An Analysis of A Doll House
Nora Helmer is a strong yet stupid woman. She thinks that money can buy her out of anything. What she doesn’t realize until the end is that her debt doesn’t enslave her, but her husband’s treatment of her does. Nora Helmer’s character starts off by being a submissive little lark by her husband’s side. They have a rather cheerful, fun-loving relationship that isn’t the least bit serious until the end. She answers to a myriad of pet names and lies to her husband about things like buying treaties from the confectioners shop.
In other words, she acts just like a child.She was passed on from her father to her husband, who acts more like her father than a husband. Between father and husband, Nora is never treated like a woman. Feminists would have a hay day with this play. The time period is that of which when women were not allowed to own property, borrow money, or vote. Women play highly subservient roles and society maims them.

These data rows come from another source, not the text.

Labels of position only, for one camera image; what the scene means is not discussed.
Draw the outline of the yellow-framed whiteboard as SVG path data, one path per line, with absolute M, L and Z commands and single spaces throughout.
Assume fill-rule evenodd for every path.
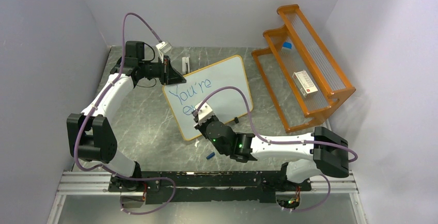
M 162 90 L 174 114 L 181 135 L 186 141 L 201 135 L 198 130 L 194 129 L 195 122 L 192 112 L 197 104 L 215 90 L 228 86 L 238 88 L 245 95 L 249 110 L 253 110 L 253 100 L 243 59 L 239 55 L 196 70 L 185 75 L 184 78 L 186 83 L 164 86 Z M 207 100 L 207 104 L 223 123 L 247 114 L 243 98 L 233 89 L 216 93 Z

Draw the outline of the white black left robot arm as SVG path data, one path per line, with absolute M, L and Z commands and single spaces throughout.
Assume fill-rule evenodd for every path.
M 171 65 L 167 55 L 172 48 L 169 42 L 159 42 L 153 48 L 157 61 L 145 59 L 145 47 L 144 42 L 127 41 L 123 56 L 110 70 L 96 98 L 80 113 L 67 118 L 69 148 L 76 166 L 82 171 L 101 167 L 122 178 L 122 184 L 131 191 L 141 188 L 143 176 L 139 164 L 118 150 L 111 120 L 141 79 L 153 79 L 163 86 L 186 82 Z

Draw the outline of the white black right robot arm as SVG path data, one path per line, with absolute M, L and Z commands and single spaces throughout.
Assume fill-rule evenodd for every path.
M 212 116 L 202 123 L 195 123 L 194 129 L 200 131 L 219 154 L 237 162 L 285 159 L 285 172 L 278 177 L 285 190 L 320 174 L 333 178 L 349 176 L 348 142 L 323 126 L 297 136 L 257 136 L 235 132 Z

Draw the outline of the blue marker cap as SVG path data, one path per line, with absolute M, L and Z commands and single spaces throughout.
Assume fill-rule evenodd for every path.
M 214 156 L 215 156 L 215 153 L 212 152 L 212 153 L 210 153 L 209 155 L 206 156 L 206 159 L 209 160 L 209 159 L 211 159 Z

Nora loves her husband so much that she would be willing to commit a crime in order to save him. Although she forges her father’s name on the loan, Nora doesn’t realize the graveness of her actions until Krogstad brings it to her attention.Then, and only then, does Nora understand that what she has done is morally wrong. To her, breaking a little law to save her husband is trivial. Nora has led a charmed life. First her father spoiled her and then her husband took up where her father left off.
All her life Nora has been yoked and tethered. This loan she took out was to save her husband’s life, but he doesn’t see things that way. Rather then thanking her for risking her reputation to save his life, he yells at her and bellows at her to the fullest. This is when Nora realizes that all the money in the world won’t save her.She realizes that her husband and father have both encased her in glass and played the role of the puppet master while she marionettes as the puppet. The debt was never the chain, Torvald was.
No matter how much money she showered about, nothing could buy her husband’s respect. It was at this moment when Nora decided to leave. A woman should never leave her children to go and find herself. It is understandable to leave a husband when the love isn’t there anymore, but to leave your children? Nora Helmer is a strong yet stupid woman.